Taking Relatives to Court: Common Reasons Why Estates End Up In Litigation

Dealing with the death of a loved one is an incredibly difficult experience. When that loved one’s estate becomes a source of contention and fighting among family members, the stress of the situation is only made worse when the parties take their arguments into court.

Not all estates end up in litigation, but those that do often share similar characteristics. If you are worried that your estate or the estate of a loved one may be a source of conflict in your family, learn more about the common reasons why estate litigation is necessary, and how you can protect your family.

Estates Without Wills

When a person dies intestate, meaning without leaving a will, the laws of Florida dictate which family members will receive the property or other assets in the deceased’s estate. For example, if a person who is married with no children dies, his or her spouse will receive the entire estate. If a person who has children but no spouse dies, the children will inherit the estate.
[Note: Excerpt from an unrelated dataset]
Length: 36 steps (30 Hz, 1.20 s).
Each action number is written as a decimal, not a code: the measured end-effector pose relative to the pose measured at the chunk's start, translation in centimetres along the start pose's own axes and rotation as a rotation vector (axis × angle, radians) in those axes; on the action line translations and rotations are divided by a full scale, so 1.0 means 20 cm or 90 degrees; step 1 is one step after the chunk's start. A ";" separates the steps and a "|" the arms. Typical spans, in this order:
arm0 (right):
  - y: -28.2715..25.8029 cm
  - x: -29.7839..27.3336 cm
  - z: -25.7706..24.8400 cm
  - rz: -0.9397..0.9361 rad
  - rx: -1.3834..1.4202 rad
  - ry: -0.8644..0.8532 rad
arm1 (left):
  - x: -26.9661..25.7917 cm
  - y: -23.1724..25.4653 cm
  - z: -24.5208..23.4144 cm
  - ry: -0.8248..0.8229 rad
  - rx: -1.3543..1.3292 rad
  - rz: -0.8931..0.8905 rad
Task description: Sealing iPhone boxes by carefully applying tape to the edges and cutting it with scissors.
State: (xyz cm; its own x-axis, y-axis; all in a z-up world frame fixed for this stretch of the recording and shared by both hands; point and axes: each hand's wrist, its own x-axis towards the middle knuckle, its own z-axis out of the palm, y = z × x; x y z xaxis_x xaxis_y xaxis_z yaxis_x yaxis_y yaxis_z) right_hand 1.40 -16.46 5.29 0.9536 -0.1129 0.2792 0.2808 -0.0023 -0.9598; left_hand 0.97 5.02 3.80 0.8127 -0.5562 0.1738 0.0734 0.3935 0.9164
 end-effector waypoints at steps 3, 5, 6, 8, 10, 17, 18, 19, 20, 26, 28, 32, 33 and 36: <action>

While these rules seem simple enough, many people who die intestate have a family situation which is significantly more complicated. When a person remarries, has surviving parents, or has step-children or step-grandchildren, the rules regarding who gets what can be confusing. Additionally, if a person dies intestate with few surviving relatives, it may be necessary to track down distant relations who may be entitled to different shares of the estate.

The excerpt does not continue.